- Research article
- Open Access
- Open Peer Review
IL-13 expression by blood T cells and not eosinophils is increased in asthma compared to non-asthmatic eosinophilic bronchitis
© Siddiqui et al; licensee BioMed Central Ltd. 2009
- Received: 02 October 2008
- Accepted: 14 July 2009
- Published: 14 July 2009
In asthma interleukin (IL)-13 is increased in the airway compared with non-asthmatic eosinophilic bronchitis. Whether this differential expression is specific to the airway or is more generalised is uncertain.

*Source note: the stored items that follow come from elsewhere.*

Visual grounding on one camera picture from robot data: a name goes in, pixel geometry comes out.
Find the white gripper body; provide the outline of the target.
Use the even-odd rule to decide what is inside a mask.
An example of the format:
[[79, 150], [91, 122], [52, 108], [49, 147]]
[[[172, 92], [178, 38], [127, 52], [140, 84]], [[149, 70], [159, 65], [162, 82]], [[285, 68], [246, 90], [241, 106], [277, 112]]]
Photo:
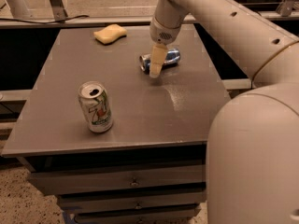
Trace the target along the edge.
[[168, 45], [173, 43], [180, 32], [181, 19], [174, 21], [173, 24], [175, 27], [169, 28], [166, 25], [161, 24], [155, 17], [153, 17], [149, 27], [151, 39], [159, 44]]

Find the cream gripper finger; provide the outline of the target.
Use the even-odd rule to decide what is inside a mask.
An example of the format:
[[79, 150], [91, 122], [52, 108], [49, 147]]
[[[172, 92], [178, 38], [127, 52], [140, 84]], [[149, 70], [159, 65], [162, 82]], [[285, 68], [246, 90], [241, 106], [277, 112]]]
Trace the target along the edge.
[[160, 75], [168, 49], [165, 44], [154, 44], [150, 55], [149, 76], [156, 78]]

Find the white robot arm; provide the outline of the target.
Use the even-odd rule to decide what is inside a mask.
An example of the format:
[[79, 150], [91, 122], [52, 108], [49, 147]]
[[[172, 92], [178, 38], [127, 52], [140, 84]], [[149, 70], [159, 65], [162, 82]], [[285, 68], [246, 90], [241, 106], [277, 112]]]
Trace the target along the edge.
[[214, 118], [206, 148], [208, 224], [298, 224], [298, 38], [234, 0], [159, 0], [150, 24], [151, 77], [186, 15], [247, 75], [253, 89]]

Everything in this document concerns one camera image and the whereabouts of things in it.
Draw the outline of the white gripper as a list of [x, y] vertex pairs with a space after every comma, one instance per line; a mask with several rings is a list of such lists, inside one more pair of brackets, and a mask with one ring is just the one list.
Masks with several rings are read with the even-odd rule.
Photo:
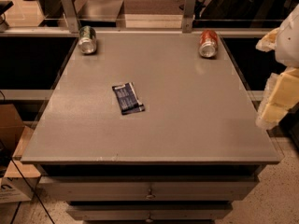
[[280, 24], [256, 44], [259, 51], [275, 49], [276, 60], [288, 68], [267, 79], [258, 108], [256, 125], [270, 130], [299, 103], [299, 5]]

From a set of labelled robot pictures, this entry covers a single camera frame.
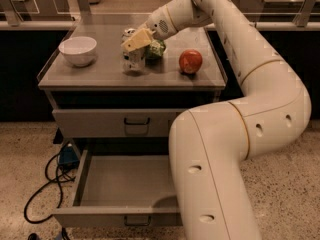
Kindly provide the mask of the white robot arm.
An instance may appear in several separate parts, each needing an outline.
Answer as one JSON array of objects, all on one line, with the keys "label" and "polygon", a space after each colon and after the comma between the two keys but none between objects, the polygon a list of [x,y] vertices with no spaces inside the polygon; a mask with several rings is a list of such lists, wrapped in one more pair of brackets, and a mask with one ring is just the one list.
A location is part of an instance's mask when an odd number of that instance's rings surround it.
[{"label": "white robot arm", "polygon": [[303,82],[231,0],[172,0],[121,47],[130,53],[209,23],[243,95],[188,109],[171,126],[169,159],[185,237],[262,240],[239,164],[301,135],[311,114]]}]

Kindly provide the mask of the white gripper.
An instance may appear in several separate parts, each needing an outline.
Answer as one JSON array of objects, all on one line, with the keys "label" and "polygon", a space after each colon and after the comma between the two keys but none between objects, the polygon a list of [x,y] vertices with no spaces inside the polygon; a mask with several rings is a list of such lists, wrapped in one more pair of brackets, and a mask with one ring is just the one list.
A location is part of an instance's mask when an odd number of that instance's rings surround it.
[{"label": "white gripper", "polygon": [[153,36],[159,40],[166,40],[194,25],[199,19],[193,0],[172,0],[152,12],[138,29],[125,29],[121,48],[126,52],[132,52],[146,47],[153,41]]}]

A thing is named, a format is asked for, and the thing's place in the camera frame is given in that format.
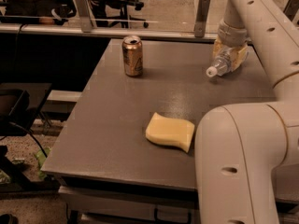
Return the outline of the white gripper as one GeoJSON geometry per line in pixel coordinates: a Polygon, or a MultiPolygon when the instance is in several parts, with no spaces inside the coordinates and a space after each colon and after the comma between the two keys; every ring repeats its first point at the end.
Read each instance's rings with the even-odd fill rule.
{"type": "Polygon", "coordinates": [[[246,40],[247,30],[242,21],[233,23],[222,19],[218,28],[218,37],[214,41],[212,57],[224,55],[227,46],[231,47],[231,71],[234,72],[247,59],[248,45],[244,44],[246,40]]]}

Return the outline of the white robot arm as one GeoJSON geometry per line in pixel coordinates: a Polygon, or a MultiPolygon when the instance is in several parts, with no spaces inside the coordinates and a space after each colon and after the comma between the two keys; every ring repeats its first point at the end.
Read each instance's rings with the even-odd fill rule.
{"type": "Polygon", "coordinates": [[[273,0],[229,0],[222,28],[247,29],[277,97],[222,105],[195,136],[201,224],[279,224],[272,172],[298,151],[299,32],[273,0]]]}

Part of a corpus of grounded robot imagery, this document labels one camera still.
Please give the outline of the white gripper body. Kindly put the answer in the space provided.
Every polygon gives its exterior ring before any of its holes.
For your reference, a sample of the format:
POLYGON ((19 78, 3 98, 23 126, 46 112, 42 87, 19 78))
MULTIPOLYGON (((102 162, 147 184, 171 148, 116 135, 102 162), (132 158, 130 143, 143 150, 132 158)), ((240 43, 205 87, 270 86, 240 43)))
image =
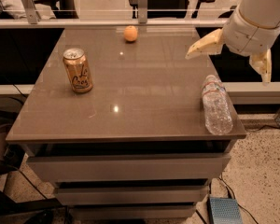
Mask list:
POLYGON ((237 7, 223 26, 222 35, 231 52, 250 56, 270 49, 280 35, 280 27, 266 28, 251 23, 237 7))

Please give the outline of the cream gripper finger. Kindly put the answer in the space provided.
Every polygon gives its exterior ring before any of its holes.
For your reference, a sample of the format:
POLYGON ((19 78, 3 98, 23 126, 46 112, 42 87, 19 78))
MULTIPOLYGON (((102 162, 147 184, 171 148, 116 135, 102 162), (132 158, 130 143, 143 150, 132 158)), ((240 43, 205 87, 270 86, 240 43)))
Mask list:
POLYGON ((223 45, 223 30, 216 29, 193 43, 189 47, 185 58, 189 60, 200 55, 218 55, 221 53, 223 45))
POLYGON ((261 76, 263 85, 268 85, 271 82, 272 54, 270 49, 262 53, 251 55, 249 64, 261 76))

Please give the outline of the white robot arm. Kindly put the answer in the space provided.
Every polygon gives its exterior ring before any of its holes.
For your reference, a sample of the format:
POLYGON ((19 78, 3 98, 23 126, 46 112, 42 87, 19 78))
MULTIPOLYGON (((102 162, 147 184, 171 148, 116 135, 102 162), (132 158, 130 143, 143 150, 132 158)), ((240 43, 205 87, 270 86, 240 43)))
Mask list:
POLYGON ((272 77, 271 47, 280 35, 280 0, 242 0, 224 26, 189 47, 187 59, 215 55, 224 45, 249 57, 250 66, 268 84, 272 77))

We sought to examine IL-13 expression in peripheral blood T-cells and eosinophils in asthma and non-asthmatic eosinophilic bronchitis. Peripheral blood CD3+ cell and eosinophil intracellular IL-13 expression from subjects with asthma, non-asthmatic eosinophilic bronchitis and healthy controls was assessed. The effect of priming by asthmatic serum on the release of IL-13 by peripheral blood mononuclear cells from healthy subjects was examined and the serum from these subjects was analysed for a range of chemokines and cytokines.
The median (IQR)% intracellular IL-13 expression by CD3+ cells was increased in asthma [5.3 (2.7–9.8)%; n = 12] compared to non-asthmatic eosinophilic bronchitis [1.1 (0.5–3)%; n = 7] and healthy controls [1.7 (0.2–3%); n = 9] (p = 0.02), but was not significantly different in eosinophils across the groups. IL-13 released from healthy peripheral blood mononuclear cells (n = 10) was increased by asthmatic serum [117 (47.8–198)pg/ml] compared to control [78.5 (42.6–128)pg/ml; p = 0.02), but was not affected by non-asthmatic serum.
Our findings support the view that IL-13 expression is increased in peripheral blood-derived T cells in asthma and that asthmatic serum up-regulates IL-13 release from healthy peripheral blood mononuclear cells.
- Peripheral Blood Mononuclear Cell
- Airway Smooth Muscle
- Eosinophilic Bronchitis
- Mesoscale Analysis
Asthma is characterised by the presence of variable airflow obstruction, airway hyper-responsiveness (AHR), and an airway inflammatory response often characterised by Th2-mediated eosinophilic airway inflammation  with mast cell infiltration of the airway smooth muscle (ASM) bundle. The Th2 cytokine interleukin (IL)-13 has been implicated in the pathogenesis of asthma. Its central role in the asthma paradigm is supported by human studies that have reported increased IL-13 mRNA expression in bronchial biopsies from subjects with moderate asthma[4, 5] and from sputum cells from corticosteroid naïve and inhaled corticosteroid treated asthmatics. In addition, following allergen challenge in mild asthmatics bronchoalveolar lavage IL-13 concentration was upregulated. This association between IL-13 and asthma in humans is supported by animal models. T-lymphocyte deficient mice have shown exogenous addition of IL-13 promotes AHR and airway inflammation, while neutralisation of IL-13 in murine models can resolve these features.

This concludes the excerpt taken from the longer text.